If you can get past the immersion-breaking implausible plot point that gets the story going, this was pretty good.

Said implausible moment is when the two main characters (two British guys, one of whom is Dean-Charles Chapman, who has played people named Tom in absolutely everything in which I've seen him: Tommen 'Baratheon' on "Game of Thrones"; Thomas, Duke of Clarence, presumably [he's the son of Henry IV, but events in his life diverge from his historical inspiration], in "The King" and now Lance-Corporal Thomas Blake), soldiers in the BEF in World War One, are called before a general commanding their army. This World War One British General, has ascertained from solid intelligence, that a regiment under his command is readying an assault on an enemy position that is too well-fortified for the attack to succeed, and he wants to call off the attack to save the lives of his men. Seriously. Colin Firth REALLY has got to stop playing these unbelievably ahistoric characters, like George VI in "The King's Speech" who have been drastically altered to appeal modern sensibilities.

Anyway, the two Lance-Corporals, Blake and Scofield, are sent on a mission that involves taking a shortcut across a stretch of no-man's land, to reach the regiment before their attack begins and deliver the general's order calling it off. Blake has been selected because he has a brother in the attacking unit, so he is presumably an additional piece of authenticity for the recipient unit. Their odyssey takes them through the corpse-riddled mud of prior battlefields, abandoned German trenches, ruined farms and the blasted remnants of an occupied town. The visuals are a noteworthy aspect of the movie, with no breaks or cuts in the scenes. The camera appears to steadily follow Blake and Scofield as they walk from an idyllic grassy meadow where they are napping when they are summoned for orders, through increasingly oppressive fortifications of the communications trenches and rear dugouts, then up to the front. The setting through which they pass tells a story of earth-rending destruction, while highlighting its pointlessness and futility. Notable actors, such as Firth, Mark Strong, Benedict Cumberbatch and Richard Madden (hilariously cast as Chapman's brother) make brief appearances, but most of the cast are as faceless and anonymous as the ordinary soldiers they play. The lack of cuts gives the story a sense of the relentless nature of war, as the setting changes seamlessly from nightmare hell-scapes with human remains as terrain features, to the lifeless deserted enemy positions, to peaceful bucolic countryside and back to contested towns in which the visuals represent nothing so much as a glimpse of hell. The trenches and dugouts of "the Devons" look like a streak of desert carved into a green field, which is as on-the-nose as you can get for this sort of war story, without actual words saying as much. I'm not a visual film audience, but even I couldn't help but be struck by it and the director, Sam Mendes' use of camera work and setting to convey the movie's themes of futility and the powerlessness of men when in the grip of a war.

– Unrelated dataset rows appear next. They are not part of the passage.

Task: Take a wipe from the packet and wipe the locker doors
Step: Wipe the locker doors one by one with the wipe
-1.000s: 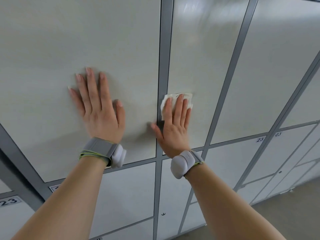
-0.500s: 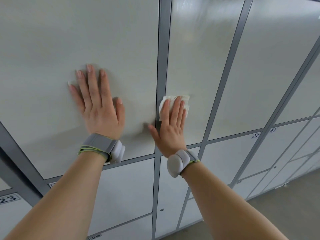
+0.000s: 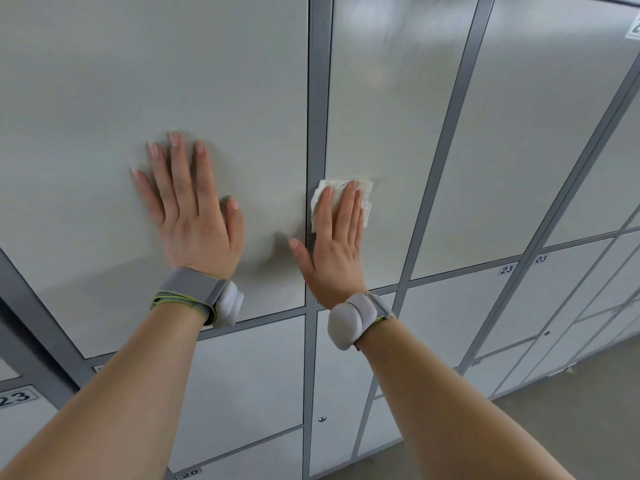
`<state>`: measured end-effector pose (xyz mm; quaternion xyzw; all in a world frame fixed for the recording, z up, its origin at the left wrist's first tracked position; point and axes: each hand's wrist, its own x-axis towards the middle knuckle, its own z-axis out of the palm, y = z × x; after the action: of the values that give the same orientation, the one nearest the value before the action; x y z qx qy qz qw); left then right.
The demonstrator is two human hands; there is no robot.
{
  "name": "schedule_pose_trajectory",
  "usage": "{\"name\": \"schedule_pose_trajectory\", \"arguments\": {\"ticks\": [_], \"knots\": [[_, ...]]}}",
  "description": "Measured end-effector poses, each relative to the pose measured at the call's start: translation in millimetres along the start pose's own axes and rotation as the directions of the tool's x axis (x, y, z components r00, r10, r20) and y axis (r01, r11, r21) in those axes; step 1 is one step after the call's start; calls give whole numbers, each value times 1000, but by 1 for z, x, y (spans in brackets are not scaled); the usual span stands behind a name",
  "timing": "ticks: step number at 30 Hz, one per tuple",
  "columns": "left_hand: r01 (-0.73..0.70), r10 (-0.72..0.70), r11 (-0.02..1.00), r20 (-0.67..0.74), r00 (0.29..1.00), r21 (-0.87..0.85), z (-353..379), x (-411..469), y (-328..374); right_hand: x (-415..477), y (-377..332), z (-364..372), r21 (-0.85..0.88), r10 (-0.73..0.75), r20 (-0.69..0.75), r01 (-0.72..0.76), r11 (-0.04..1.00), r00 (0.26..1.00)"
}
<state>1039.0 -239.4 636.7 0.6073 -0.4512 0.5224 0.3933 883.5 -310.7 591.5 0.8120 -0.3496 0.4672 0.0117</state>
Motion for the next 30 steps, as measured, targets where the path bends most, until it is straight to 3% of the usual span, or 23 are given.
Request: {"name": "schedule_pose_trajectory", "arguments": {"ticks": [9,13,18,27,30], "knots": [[9,-9,1000,-1,1000,-8,0,-1,0,-50,33,23,-97,33,118,-21,995,992],[18,-18,1000,-1,1000,-6,-1,0,1,-12,15,3,61,150,-19,-149,987,988],[19,-19,1000,6,1000,-11,-1,-2,2,17,12,-9,98,113,-95,-104,990,989],[12,-12,1000,10,1000,-4,1,-3,2,-40,38,19,57,233,93,-239,969,968],[11,-11,1000,0,1000,-3,1,-4,2,-24,27,8,133,271,52,-275,952,961]]}}
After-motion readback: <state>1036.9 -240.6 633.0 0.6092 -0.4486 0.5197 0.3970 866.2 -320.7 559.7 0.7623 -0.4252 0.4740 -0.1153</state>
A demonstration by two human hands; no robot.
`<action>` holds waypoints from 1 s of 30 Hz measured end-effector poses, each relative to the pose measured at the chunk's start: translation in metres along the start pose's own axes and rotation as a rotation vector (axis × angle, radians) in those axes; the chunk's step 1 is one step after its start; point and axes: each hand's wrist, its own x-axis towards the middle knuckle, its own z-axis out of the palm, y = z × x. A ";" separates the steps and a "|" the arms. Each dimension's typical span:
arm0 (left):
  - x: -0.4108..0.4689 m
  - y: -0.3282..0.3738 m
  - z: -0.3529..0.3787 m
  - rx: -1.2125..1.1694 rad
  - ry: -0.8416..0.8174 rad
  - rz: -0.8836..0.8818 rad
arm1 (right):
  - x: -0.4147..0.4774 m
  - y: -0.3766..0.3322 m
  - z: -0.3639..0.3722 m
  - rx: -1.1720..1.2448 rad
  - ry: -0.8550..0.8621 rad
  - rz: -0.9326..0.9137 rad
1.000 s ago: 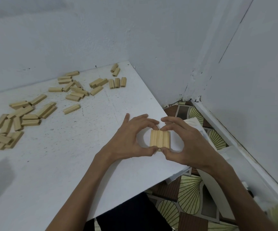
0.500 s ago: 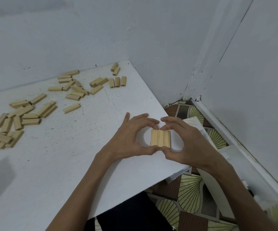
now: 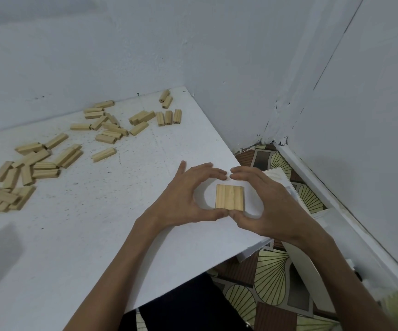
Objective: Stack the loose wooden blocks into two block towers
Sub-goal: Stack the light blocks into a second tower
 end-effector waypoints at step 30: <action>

There are scenes of combat, but they are more like something that happens to the protagonists, rather than a stage on which they act. Where other movies focus on the tactics or skills or abilities the soldier-characters employ to win or survive or fail a particular scenario, from the beginning there is a feeling that in this story, life and death and success are random. Neither skill or experience nor effort nor virtue nor idealism get you through a fight or an episode of danger. Some people live, some die, because of where they are or where they happened to be. In all the gunshots that come the way of Blake and Scofield, I believe it is only in one scene where you actually see who's shooting at them. It's as impersonal as it is random, in spite of the sometimes very face-to-face or personal nature of various narrative conflicts.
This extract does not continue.